Dilution-proof, June 1, 2021

Cycling On-Chain is a monthly series that uses on-chain and price-related data to estimate where we are in bitcoin’s market cycle. It originally started as a monthly Twitter thread that was later adopted by Bitcoin Magazine. In this first edition of Cycling On-Chain, we’ll look back at the first leg up in the 2020–2021 bull run and the circumstances that turned out to be fertile soil for a firm downward correction that brought fear into the market. The second part will attempt to look forward by building a case for why we may not have seen the top of this market cycle, as well as some of its vulnerabilities.

The January Turnaround

Just like the previous two versions, 2020’s halving created a supply shock that triggered an exponential price increase. However, in comparison to the previous (2016) halving cycle, this cycle heated up much faster (figure 1).

Figure 1: The Bitcoin Price Temperature Bands per halving cycle

Figure 1: The Bitcoin Price Temperature Bands per halving cycle

As you would expect during such a rapid price increase, market participants started taking profits when the bitcoin price broke its all-time high in December 2020 and the period after (figure 2). Since forming a local market top in January 2021, profit taking decreased — despite the price still grinding up further during that period.

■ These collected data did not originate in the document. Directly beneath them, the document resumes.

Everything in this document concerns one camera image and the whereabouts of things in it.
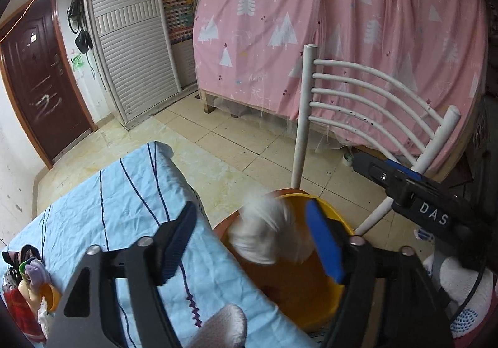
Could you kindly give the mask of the left white gloved hand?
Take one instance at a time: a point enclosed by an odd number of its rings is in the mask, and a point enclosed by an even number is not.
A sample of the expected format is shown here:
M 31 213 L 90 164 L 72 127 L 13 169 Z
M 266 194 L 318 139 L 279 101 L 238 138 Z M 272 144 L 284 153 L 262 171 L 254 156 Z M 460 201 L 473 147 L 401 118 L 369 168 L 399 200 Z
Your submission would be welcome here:
M 189 348 L 240 348 L 247 340 L 247 318 L 235 304 L 227 304 L 191 338 Z

Figure 2: A seven-day moving average of the Entity-Adjusted Spent Output Profit Ratio (SOPR)

Figure 2: A seven-day moving average of the Entity-Adjusted Spent Output Profit Ratio (SOPR) 

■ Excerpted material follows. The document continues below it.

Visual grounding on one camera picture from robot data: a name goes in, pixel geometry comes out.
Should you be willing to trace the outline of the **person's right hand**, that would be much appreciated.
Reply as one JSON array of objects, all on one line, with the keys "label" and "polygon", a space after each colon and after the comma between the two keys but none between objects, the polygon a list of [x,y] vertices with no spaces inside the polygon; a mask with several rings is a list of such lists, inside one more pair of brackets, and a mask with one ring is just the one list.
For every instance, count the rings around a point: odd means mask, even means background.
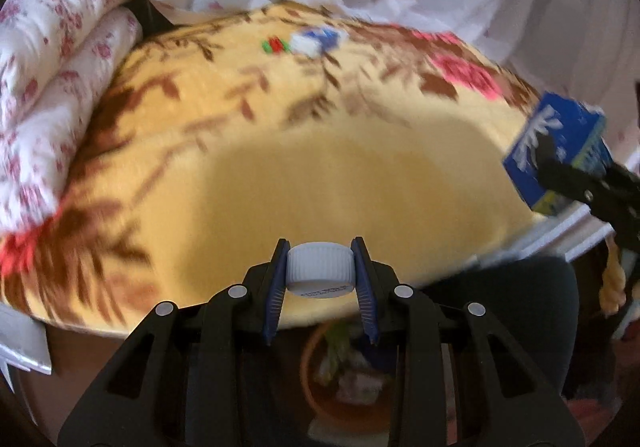
[{"label": "person's right hand", "polygon": [[608,258],[602,273],[602,285],[599,291],[599,304],[605,316],[613,316],[626,304],[626,274],[620,264],[620,248],[614,239],[605,239]]}]

What usually happens during these exponential price increases (figure 3), is that long-term bitcoin holders (green) start to gradually sell, while new market participants (purple) start building their positions — until the market cycle reaches a top and both parties switch roles.

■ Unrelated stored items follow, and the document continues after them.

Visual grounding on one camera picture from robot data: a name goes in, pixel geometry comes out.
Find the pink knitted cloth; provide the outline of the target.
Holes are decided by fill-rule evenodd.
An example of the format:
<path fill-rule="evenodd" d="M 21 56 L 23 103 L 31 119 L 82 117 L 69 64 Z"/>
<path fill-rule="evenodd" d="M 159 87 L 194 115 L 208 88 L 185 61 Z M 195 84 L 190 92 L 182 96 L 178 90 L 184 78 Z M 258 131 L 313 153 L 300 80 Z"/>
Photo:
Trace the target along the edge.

bitcoin circulating supply vs bitcoin total supply

Figure 3: The bitcoin price (black) and the total (blue), long-term holder (green) and short-term holder supply (pink) 

If we zoom in on the net position change of the long-term bitcoin holders (figure 4), we see that long-term holders were mostly selling up to the January 2021 local top, slowed down their spending afterward and have turned into net accumulators during this price dip.

bitcoin long term holder net position change

Figure 4: Bitcoin price (black) and long-term holder supply change (green and red) 

A similar trend can be witnessed in the net position change of miners (figure 5), another class of market participants with clear long-term market experience and exposure.

miner net position change

Figure 5: Bitcoin price (black) and miner net position change (green and red)

Levering It Up

In March 2020, a large macro-driven price crash cleared the bitcoin market from all leverage and created more organic market conditions that turned out to lay the groundwork for this 2020–2021 bull run. Since then, a clear trend of decreasing bitcoin reserves on exchanges was witnessed, suggesting that a large supply shock was forming. After the bitcoin price broke its 2017 all-time high, this trend has accelerated on pure spot exchanges that don’t offer derivatives trading (figure 6).

spot reserves on exchanges

Figure 6: Bitcoin reserves on spot exchanges

However, the opposite is true when looking at exchanges that do offer derivatives products (figure 7). These derivatives exchanges have seen their bitcoin reserves increase, especially after the price started consolidating and correcting.

exchanges on reserves bitcoin

Figure 7: Bitcoin balances on derivative exchanges

The bitcoin reserves on derivatives exchanges are (at least partially) held as collateral for (high) leveraged trading. In the months following the January 2021 local top, the amount of open interest on bitcoin futures more than doubled (figure 8), suggesting that market participants were increasingly comfortable taking risks — a possible sign of market euphoria.

figure 08 futures open interest all exchanges

Figure 8: Open interest in bitcoin futures on all exchanges (Source)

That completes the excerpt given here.